For months now we've been finding that we've been experiencing frequent data truncation issues
when reading from S3 using the s3n:// protocol.  I finally was able to gather some debugging
output on the issue in a job I ran last night, and so can finally file a bug report.

The job I ran last night was on a 16-node cluster (all of them AWS EC2 cc2.8xlarge machines,
running Ubuntu 13.04 and Cloudera CDH4.3.0).  The job was a Hadoop streaming job, which reads
through a large number (i.e., ~55,000) of files on S3, each of them approximately 300K bytes
in size.

All of the files contain 46 columns of data in each record.  But I added in an extra check
in my mapper code to count and verify the number of columns in every record - throwing an
error and crashing the map task if the column count is wrong.
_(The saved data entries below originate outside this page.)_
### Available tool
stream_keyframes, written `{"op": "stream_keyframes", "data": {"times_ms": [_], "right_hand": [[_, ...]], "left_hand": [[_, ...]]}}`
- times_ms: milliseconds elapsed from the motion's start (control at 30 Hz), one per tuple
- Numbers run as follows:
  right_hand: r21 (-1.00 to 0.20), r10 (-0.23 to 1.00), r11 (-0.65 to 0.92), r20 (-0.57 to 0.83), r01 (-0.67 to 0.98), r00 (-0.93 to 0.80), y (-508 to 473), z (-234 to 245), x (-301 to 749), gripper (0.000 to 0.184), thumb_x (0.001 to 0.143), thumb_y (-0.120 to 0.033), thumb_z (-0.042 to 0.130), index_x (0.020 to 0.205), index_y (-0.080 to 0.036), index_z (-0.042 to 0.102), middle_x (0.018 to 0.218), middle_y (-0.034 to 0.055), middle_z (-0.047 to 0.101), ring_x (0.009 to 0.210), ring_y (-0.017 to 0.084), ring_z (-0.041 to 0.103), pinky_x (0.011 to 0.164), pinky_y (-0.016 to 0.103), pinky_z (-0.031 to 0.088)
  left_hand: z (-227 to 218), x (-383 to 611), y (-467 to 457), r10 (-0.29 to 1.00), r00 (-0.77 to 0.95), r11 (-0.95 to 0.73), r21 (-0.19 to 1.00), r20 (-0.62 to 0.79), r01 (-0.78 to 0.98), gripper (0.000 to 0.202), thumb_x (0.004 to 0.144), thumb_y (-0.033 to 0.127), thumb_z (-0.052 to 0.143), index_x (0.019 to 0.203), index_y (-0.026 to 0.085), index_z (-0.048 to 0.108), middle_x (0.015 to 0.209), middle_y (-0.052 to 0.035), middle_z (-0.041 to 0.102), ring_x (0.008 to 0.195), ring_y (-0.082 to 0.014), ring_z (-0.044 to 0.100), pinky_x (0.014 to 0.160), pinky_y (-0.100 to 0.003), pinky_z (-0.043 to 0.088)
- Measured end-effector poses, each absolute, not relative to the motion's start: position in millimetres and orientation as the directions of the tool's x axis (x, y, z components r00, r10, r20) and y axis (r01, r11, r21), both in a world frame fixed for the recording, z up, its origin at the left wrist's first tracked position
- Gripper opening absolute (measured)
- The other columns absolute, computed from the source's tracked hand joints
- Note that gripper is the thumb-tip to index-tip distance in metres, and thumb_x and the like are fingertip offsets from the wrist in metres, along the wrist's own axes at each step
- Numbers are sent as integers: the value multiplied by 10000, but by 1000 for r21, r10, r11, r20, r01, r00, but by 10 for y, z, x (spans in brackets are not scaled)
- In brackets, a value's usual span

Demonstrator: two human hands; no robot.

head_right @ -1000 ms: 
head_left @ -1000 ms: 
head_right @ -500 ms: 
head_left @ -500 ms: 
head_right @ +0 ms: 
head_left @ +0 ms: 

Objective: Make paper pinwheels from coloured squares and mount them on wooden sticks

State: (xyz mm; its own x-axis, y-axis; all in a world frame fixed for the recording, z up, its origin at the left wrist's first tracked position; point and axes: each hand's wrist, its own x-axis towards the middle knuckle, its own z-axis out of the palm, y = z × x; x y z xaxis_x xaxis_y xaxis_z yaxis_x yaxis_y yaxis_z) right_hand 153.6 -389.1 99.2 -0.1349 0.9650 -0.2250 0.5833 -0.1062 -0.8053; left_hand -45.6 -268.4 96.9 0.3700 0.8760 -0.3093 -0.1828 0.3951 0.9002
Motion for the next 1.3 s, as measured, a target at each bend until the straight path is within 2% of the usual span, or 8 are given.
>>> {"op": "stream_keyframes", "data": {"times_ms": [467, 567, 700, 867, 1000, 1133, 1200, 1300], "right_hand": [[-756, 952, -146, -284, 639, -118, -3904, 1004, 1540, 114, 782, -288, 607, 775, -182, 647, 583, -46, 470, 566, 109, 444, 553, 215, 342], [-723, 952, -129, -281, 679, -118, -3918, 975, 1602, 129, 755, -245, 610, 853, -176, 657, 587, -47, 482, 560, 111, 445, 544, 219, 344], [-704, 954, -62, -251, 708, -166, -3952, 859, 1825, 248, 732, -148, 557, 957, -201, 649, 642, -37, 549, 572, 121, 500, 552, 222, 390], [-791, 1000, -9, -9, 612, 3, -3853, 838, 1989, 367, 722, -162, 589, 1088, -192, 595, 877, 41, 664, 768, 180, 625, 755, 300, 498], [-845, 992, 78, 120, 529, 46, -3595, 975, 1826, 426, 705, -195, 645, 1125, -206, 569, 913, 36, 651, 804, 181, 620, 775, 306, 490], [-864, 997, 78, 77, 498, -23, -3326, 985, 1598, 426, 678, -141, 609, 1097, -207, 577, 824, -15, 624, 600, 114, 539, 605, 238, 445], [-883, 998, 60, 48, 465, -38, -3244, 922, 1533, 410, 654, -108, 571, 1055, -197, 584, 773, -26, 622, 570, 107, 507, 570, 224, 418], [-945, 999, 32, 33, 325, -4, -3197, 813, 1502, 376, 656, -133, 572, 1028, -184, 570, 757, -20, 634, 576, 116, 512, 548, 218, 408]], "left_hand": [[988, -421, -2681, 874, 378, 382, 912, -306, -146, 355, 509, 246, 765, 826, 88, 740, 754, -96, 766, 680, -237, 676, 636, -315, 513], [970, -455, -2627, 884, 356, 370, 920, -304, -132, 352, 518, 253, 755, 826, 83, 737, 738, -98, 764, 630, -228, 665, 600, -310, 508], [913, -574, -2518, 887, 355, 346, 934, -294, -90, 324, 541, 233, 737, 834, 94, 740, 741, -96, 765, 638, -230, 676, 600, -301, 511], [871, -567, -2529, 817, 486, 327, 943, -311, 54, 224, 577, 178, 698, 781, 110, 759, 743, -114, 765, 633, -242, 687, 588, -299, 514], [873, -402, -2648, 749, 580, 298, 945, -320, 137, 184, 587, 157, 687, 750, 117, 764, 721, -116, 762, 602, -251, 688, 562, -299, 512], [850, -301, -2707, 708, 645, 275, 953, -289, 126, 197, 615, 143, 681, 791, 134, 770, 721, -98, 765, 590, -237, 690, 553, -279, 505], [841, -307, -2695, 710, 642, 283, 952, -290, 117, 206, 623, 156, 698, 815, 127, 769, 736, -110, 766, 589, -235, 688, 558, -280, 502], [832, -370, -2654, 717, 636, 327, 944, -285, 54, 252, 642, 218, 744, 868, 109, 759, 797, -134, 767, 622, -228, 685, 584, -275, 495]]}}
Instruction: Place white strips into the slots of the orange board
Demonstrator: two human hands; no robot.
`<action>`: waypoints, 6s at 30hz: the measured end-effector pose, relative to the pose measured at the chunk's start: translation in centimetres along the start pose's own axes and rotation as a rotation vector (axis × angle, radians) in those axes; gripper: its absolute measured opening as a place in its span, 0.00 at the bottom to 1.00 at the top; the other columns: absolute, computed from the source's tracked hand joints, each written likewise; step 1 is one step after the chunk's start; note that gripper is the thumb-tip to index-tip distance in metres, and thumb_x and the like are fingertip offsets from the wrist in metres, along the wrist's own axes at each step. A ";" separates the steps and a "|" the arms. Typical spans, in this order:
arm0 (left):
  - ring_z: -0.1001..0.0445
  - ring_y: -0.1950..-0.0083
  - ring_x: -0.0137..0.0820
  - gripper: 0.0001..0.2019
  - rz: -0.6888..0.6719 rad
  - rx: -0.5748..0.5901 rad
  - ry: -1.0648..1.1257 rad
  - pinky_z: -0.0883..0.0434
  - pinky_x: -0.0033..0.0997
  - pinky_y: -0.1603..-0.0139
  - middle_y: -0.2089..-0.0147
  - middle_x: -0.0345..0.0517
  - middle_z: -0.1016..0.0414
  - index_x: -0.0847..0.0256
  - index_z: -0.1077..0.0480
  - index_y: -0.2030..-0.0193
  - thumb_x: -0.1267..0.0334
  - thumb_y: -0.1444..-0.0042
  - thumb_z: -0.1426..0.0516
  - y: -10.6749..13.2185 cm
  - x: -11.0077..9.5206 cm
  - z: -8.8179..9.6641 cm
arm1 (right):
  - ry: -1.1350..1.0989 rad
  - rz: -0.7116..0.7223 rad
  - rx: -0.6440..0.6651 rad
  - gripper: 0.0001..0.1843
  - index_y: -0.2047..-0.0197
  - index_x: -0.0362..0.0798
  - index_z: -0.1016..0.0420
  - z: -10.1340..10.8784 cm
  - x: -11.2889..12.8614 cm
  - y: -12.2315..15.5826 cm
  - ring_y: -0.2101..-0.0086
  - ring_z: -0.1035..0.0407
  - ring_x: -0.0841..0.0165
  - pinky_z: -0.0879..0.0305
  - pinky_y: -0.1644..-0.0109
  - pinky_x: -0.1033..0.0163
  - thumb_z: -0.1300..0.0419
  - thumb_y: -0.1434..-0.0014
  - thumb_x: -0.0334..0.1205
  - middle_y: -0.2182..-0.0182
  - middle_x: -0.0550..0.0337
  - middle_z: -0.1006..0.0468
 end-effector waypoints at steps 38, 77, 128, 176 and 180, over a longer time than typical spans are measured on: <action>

If you look in the attached task logs, you'll see 2 attempts on the same task.  The first
one fails due to data truncated (i.e., my job intentionally fails the map task due to the
current record failing the column count check).  The task then gets retried on a different
machine and runs to a succesful completion.

You can see further evidence of the truncation further down in the task logs, where it displays
the count of the records read:  the failed task says 32953 records read, while the successful
task says 63133.

Any idea what the problem might be here and/or how to work around it?  This issue is a very
common occurrence on our clusters.  E.g., in the job I ran last night before I had gone to
bed I had already encountered 8 such failuers, and the job was only 10% complete.  (~25,000
out of ~250,000 tasks.)

I realize that it's common for I/O errors to occur - possibly even frequently - in a large
Hadoop job.  But I would think that if an I/O failure (like a truncated read) did occur, that
something in the underlying infrastructure code (i.e., either in NativeS3FileSystem or in
jets3t) should detect the error and throw an IOException accordingly.  It shouldn't be up
to the calling code to detect such failures, IMO.